Work order:
How many lines in the listing below contain the string "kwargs"? Say only the number.
•••••
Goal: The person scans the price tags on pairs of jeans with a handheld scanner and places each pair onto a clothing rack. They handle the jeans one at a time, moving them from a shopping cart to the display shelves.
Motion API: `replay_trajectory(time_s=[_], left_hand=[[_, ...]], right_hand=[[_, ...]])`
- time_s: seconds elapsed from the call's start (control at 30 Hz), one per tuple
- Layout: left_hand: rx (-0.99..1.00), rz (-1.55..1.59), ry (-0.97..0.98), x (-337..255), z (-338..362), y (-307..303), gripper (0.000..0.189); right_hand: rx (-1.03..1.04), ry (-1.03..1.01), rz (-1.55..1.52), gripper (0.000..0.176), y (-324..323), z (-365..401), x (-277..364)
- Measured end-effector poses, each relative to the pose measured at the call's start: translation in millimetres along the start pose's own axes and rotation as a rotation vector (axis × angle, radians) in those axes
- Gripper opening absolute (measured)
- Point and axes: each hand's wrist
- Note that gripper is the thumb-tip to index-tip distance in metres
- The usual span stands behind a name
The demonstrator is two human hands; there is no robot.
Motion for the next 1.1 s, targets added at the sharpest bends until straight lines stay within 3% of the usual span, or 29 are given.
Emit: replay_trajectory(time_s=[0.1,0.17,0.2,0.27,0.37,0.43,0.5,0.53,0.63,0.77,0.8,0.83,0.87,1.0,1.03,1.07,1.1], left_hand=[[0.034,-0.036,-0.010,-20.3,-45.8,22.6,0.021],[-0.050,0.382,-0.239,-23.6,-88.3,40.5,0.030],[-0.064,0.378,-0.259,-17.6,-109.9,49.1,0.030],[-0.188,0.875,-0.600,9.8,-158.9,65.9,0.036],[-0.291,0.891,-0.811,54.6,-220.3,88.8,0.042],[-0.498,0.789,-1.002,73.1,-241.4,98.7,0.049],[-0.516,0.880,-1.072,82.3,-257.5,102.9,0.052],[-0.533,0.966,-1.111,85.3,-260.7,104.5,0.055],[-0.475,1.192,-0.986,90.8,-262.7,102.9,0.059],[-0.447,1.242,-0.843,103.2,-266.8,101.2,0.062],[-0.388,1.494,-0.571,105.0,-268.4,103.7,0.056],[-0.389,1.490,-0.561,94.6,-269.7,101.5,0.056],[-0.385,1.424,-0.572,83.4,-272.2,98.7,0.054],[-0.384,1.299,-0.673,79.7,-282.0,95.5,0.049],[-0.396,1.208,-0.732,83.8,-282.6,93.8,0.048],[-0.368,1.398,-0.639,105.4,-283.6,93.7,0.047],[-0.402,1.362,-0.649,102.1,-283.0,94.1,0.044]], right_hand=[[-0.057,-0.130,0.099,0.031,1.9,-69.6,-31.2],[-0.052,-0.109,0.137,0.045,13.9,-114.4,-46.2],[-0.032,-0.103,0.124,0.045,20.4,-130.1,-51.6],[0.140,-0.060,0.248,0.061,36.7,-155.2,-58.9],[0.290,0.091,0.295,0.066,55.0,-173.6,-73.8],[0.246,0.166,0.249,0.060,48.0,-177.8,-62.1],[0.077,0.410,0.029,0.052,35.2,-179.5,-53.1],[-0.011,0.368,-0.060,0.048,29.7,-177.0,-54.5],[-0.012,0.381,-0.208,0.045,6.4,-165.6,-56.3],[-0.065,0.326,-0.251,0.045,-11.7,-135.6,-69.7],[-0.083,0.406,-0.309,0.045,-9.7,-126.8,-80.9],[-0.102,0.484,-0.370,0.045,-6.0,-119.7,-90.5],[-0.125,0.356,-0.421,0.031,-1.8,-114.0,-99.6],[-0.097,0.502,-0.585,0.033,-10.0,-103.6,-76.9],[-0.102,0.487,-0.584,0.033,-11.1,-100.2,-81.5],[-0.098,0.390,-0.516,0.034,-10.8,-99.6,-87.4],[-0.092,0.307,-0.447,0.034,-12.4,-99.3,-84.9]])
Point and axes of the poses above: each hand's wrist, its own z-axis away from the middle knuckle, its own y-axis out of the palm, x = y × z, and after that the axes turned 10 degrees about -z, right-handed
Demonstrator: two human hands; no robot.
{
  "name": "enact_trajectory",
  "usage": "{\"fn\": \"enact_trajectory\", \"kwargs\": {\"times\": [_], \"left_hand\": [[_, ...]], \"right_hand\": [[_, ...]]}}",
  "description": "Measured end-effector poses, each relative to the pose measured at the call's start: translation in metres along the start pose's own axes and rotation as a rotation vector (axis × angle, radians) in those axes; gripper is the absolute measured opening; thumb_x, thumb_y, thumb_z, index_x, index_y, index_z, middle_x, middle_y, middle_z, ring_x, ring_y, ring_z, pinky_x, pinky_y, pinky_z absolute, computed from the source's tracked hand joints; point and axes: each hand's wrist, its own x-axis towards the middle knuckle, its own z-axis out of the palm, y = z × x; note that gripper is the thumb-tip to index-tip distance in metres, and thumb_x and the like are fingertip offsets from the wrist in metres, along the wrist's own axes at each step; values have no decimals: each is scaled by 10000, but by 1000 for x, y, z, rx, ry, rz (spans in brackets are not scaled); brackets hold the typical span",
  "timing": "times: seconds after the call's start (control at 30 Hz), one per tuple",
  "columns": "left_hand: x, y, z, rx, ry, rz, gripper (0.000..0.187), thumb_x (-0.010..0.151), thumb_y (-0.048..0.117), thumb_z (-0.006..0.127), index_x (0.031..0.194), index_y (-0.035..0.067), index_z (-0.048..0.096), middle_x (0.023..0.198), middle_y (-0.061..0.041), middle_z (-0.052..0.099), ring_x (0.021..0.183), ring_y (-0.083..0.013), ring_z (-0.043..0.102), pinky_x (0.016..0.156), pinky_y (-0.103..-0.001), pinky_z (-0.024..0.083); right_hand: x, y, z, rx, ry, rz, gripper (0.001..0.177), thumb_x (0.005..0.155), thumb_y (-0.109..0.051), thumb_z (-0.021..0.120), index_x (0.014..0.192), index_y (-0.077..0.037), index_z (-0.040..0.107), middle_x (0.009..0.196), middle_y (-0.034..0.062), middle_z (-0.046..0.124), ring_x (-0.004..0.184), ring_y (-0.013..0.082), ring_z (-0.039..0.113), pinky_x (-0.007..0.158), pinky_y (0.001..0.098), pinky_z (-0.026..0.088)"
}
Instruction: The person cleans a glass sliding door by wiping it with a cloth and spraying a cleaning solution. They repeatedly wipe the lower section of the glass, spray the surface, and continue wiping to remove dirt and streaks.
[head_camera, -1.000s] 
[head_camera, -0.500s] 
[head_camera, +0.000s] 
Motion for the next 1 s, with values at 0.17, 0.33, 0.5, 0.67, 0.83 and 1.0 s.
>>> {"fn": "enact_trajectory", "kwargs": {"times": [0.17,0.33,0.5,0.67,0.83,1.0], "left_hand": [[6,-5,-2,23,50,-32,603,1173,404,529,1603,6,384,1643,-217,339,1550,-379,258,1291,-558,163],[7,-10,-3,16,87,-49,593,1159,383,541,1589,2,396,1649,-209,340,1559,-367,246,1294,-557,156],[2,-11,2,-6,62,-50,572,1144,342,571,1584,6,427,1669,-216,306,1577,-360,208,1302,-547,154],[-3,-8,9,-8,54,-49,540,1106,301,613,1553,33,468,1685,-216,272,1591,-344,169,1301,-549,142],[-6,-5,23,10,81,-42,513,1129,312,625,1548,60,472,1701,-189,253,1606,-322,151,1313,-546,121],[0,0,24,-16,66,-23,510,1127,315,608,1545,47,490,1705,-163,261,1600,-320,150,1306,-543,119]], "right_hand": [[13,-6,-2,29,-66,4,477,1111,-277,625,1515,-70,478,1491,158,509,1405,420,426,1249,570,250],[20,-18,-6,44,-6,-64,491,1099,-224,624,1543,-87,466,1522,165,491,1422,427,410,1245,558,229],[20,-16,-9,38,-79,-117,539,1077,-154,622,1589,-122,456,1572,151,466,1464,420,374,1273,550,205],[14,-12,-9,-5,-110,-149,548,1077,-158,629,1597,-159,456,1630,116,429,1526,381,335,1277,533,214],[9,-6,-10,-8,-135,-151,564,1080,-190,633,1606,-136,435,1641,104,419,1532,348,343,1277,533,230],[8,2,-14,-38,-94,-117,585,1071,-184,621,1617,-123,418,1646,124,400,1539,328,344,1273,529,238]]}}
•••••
Finished task:
2